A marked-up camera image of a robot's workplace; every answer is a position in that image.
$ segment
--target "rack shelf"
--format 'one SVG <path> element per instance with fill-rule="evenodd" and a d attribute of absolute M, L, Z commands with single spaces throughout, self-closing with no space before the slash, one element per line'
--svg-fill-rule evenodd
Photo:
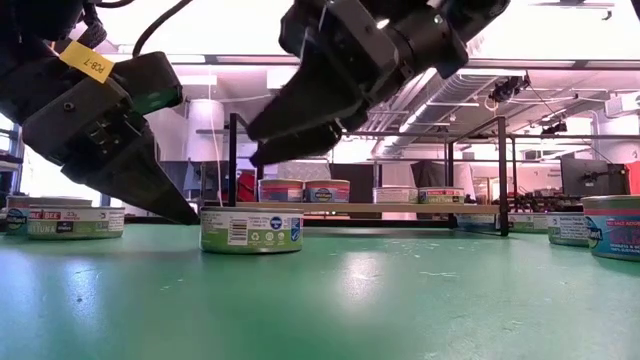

● ● ●

### Required work
Where the string "rule" shows up in the listing above, copy the line that holds it.

### Task output
--format 'one SVG <path> element per instance with fill-rule="evenodd" and a d attribute of absolute M, L, Z commands with single spaces throughout, self-closing with no space before the slash, one element per line'
--svg-fill-rule evenodd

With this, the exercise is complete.